# SparkML Models Notebook

## Imports

In [14]:
from pyspark.sql import SparkSession
from pyspark.sql.functions import col, when
from pyspark.ml.feature import VectorAssembler, StringIndexer, OneHotEncoder
from pyspark.ml.classification import LogisticRegression, RandomForestClassifier, DecisionTreeClassifier
from pyspark.ml import Pipeline
from pyspark.sql.types import DoubleType
from pyspark.ml.evaluation import MulticlassClassificationEvaluator

## Spark Session Initialization

In [3]:
spark = SparkSession.builder \
    .appName("ProjectSuccessPrediction") \
    .config("spark.executor.memory", "24g") \
    .config("spark.driver.memory", "24g") \
    .getOrCreate()

Setting default log level to "WARN".
To adjust logging level use sc.setLogLevel(newLevel).

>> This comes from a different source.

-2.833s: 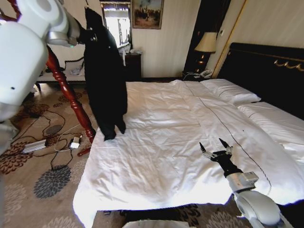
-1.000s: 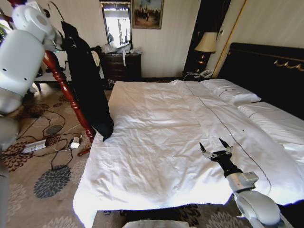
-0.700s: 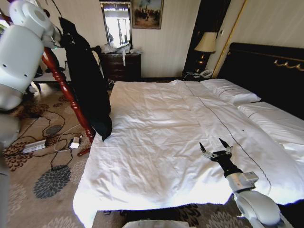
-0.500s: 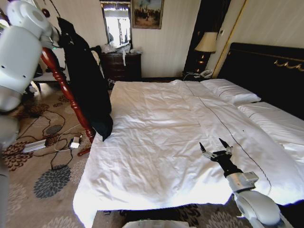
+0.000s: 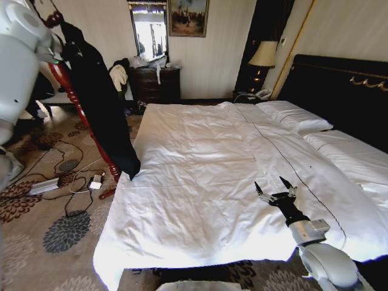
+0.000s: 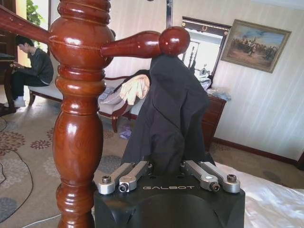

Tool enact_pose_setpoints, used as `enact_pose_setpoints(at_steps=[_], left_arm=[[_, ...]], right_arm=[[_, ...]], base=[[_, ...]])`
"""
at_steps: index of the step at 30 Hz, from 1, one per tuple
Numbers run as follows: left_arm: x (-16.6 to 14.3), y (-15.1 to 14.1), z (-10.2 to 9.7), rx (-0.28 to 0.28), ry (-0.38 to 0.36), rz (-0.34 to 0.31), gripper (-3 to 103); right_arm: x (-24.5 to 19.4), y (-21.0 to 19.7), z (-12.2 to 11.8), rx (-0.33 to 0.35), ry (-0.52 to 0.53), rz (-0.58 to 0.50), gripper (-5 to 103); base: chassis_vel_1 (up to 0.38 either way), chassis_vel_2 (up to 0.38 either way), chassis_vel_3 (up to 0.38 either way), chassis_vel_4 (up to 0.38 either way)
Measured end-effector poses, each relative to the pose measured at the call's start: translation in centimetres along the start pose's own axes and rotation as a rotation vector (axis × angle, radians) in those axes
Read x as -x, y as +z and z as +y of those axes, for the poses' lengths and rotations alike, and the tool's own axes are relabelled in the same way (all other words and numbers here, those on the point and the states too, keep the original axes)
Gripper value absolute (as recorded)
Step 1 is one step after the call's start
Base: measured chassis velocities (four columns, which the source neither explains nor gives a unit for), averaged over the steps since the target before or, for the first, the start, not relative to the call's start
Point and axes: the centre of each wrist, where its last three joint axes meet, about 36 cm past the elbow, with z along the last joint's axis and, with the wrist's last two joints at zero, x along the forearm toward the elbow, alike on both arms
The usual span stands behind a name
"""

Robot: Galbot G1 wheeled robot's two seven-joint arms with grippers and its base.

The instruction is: Pick up the clothes from the bed and hang them on the clothes hanger.

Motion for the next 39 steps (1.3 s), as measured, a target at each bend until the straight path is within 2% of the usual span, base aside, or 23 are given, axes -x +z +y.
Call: enact_pose_setpoints(at_steps=[23, 35, 37, 38, 39], left_arm=[[-0.2, 4.2, 1.1, 0.036, -0.019, 0.036, 18], [-0.1, 4.6, 0.2, 0.056, -0.006, 0.031, 18], [-0.2, 4.6, 0.1, 0.062, -0.010, 0.027, 19], [-0.1, 4.7, 0.2, 0.067, -0.014, 0.022, 24], [-0.1, 4.7, 0.2, 0.067, -0.014, 0.022, 24]], right_arm=[[0.0, 0.0, 0.0, 0.000, 0.000, 0.000, 100], [0.0, 0.0, 0.0, 0.000, 0.000, 0.000, 100], [0.0, 0.0, 0.0, 0.000, 0.000, 0.000, 100], [0.0, 0.0, 0.0, 0.000, 0.000, 0.000, 100], [0.0, 0.0, 0.0, 0.000, 0.000, 0.000, 100]], base=[[0.000, 0.000, 0.000, 0.000], [0.000, 0.000, 0.000, 0.000], [0.000, 0.000, 0.000, 0.000], [0.000, 0.000, 0.000, 0.000], [0.000, 0.000, 0.000, 0.000]])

For SparkR, use setLogLevel(newLevel).
24/05/20 20:41:11 WARN NativeCodeLoader: Unable to load native-hadoop library for your platform... using builtin-java classes where applicable


## Loading the Data Using PySpark and General Preparation

In [4]:
# Load data
data = spark.read.csv("/kick_starter_cleaned.csv", header=True, inferSchema=True)

# Drop useless columns
columns_to_drop = ["category", "currency", "goal", "deadline", "launched", "pledged", "backers"]
data = data.drop(*columns_to_drop)

# Examine and transform the 'state' column to a binary label column
data = data.withColumn("label", when(col("state") == "successful", 1).otherwise(0))

# Drop rows where the state is 'live' as per the hint in the PDF
data = data.filter(col("state") != "live")

# Drop the 'state' column as it's now redundant
data = data.drop("state")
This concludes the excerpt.